What you have to do = Return, word for word, only the lines of the data below that lie between the line with "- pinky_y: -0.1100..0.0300" and the line with "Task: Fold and", those two lines included.

Supplied information =
++++

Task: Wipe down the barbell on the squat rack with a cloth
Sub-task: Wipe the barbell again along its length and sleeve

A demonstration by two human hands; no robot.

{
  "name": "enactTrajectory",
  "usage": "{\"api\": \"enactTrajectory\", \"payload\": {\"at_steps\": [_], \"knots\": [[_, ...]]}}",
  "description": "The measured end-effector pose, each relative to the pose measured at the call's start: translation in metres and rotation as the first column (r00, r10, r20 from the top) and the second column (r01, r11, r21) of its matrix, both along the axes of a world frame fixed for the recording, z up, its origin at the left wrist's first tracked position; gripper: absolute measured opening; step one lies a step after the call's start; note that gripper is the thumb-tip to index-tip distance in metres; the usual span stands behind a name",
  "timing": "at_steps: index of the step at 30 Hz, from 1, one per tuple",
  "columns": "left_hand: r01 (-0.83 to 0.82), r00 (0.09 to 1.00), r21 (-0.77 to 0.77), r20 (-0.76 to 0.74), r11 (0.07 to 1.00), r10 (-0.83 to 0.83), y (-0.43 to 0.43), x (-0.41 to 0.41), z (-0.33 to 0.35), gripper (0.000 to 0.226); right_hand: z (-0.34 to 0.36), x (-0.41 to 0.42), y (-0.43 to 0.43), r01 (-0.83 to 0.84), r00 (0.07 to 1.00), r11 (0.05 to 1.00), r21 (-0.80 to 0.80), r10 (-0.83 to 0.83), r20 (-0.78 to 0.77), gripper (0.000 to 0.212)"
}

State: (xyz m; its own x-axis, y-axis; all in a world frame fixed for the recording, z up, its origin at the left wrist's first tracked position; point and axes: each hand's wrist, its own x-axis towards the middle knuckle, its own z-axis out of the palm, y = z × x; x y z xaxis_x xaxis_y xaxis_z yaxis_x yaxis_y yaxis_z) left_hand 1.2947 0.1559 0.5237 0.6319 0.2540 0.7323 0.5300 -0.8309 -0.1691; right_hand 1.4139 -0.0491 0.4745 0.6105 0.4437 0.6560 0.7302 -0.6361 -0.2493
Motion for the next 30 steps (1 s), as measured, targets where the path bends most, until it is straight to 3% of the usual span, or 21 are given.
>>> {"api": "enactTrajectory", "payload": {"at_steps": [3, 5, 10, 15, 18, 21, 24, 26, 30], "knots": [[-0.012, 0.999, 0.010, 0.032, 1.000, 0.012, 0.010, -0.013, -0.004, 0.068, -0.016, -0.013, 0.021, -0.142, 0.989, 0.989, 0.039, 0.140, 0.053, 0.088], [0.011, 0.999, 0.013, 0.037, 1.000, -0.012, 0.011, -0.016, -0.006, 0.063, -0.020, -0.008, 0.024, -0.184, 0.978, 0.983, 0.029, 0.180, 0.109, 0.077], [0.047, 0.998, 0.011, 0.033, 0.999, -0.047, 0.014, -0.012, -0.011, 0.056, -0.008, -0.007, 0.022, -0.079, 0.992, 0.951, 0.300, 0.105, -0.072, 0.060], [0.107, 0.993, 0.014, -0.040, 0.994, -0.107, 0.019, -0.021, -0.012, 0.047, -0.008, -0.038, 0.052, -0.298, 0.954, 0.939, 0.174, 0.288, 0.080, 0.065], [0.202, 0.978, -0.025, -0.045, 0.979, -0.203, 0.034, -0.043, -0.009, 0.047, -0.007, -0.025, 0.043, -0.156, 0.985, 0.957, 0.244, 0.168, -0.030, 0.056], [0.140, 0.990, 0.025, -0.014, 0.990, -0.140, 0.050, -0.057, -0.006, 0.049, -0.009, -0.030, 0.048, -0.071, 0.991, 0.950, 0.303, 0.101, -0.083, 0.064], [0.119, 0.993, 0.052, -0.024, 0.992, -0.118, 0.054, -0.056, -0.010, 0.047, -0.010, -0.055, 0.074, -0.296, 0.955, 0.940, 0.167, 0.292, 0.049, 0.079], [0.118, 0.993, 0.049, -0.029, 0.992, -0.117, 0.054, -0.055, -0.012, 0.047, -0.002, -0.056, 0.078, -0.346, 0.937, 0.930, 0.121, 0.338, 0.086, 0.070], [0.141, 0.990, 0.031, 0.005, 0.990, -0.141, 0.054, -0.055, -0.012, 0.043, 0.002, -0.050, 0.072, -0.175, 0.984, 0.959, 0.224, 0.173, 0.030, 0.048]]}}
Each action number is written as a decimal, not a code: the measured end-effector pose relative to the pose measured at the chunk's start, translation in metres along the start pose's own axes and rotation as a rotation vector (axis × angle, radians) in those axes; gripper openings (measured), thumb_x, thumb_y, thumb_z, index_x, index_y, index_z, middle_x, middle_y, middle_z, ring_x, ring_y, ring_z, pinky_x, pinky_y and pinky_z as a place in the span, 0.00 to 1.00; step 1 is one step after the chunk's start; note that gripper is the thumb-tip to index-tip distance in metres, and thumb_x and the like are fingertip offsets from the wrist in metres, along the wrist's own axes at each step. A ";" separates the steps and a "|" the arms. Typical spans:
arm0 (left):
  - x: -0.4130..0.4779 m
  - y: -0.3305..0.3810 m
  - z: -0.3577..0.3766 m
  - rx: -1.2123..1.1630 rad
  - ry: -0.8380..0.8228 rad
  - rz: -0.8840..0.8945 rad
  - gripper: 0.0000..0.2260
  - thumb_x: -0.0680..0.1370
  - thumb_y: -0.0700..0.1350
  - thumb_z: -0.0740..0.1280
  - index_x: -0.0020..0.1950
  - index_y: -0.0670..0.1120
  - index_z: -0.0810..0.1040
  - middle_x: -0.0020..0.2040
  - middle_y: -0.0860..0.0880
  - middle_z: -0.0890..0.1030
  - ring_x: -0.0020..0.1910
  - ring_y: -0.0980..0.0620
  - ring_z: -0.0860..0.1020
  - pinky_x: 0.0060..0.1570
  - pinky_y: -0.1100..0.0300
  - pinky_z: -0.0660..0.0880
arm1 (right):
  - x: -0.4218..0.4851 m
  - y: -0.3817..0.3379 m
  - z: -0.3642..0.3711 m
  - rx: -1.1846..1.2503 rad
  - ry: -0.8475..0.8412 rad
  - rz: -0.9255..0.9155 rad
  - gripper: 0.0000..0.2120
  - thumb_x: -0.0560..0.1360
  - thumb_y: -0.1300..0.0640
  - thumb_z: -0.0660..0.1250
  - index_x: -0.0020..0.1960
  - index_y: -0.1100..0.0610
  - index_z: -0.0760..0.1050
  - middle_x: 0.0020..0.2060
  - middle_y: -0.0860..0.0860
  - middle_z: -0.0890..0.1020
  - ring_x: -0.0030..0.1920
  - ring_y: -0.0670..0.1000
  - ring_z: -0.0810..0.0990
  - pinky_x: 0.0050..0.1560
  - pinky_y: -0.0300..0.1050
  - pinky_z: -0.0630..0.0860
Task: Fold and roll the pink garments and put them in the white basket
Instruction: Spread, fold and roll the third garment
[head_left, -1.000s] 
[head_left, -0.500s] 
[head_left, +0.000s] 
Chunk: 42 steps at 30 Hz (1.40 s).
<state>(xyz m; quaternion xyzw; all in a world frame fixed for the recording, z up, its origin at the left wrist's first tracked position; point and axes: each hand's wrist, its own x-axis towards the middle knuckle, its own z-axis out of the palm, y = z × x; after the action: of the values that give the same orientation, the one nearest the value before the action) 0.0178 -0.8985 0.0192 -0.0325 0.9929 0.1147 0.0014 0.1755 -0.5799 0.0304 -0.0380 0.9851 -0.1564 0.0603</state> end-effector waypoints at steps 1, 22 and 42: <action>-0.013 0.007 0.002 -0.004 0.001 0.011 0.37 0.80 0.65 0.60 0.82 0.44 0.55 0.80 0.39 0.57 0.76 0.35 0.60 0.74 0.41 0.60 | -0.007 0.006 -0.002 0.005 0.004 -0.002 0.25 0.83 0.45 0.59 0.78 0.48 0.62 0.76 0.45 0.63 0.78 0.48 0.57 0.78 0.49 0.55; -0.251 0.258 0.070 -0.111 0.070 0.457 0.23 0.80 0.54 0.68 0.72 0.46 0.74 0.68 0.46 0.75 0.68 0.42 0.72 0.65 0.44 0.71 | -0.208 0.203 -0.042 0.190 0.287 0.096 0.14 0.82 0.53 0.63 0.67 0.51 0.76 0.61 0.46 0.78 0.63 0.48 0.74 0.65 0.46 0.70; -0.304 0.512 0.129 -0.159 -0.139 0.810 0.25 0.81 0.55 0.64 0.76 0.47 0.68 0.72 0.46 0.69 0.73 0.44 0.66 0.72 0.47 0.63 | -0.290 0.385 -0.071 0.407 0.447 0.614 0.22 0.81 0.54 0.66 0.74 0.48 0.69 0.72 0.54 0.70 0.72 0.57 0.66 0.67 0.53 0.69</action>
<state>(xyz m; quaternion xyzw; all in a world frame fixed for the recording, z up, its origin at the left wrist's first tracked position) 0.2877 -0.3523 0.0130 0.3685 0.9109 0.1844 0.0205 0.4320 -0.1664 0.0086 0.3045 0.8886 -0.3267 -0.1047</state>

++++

Exercise output =
  - pinky_y: -0.1100..0.0300
  - pinky_z: -0.0660..0.0880
arm1 (right):
  - x: -0.4218..0.4851 m
  - y: -0.3817..0.3379 m
  - z: -0.3642..0.3711 m
  - rx: -1.1846..1.2503 rad
  - ry: -0.8475..0.8412 rad
  - rz: -0.9255..0.9155 rad
  - gripper: 0.0000..0.2120
  - thumb_x: -0.0560..0.1360
  - thumb_y: -0.1300..0.0640
  - thumb_z: -0.0660..0.1250
  - index_x: -0.0020..0.1960
  - index_y: -0.1100..0.0610
  - index_z: -0.0760..0.1050
  - middle_x: 0.0020..0.2060
  - middle_y: -0.0860..0.0860
  - middle_z: -0.0890..0.1020
  - ring_x: -0.0030..0.1920
  - ring_y: -0.0670..0.1000
  - ring_z: -0.0810..0.0990
  - pinky_x: 0.0050..0.1560
  - pinky_y: -0.0300..0.1050
  - pinky_z: -0.0630..0.0860
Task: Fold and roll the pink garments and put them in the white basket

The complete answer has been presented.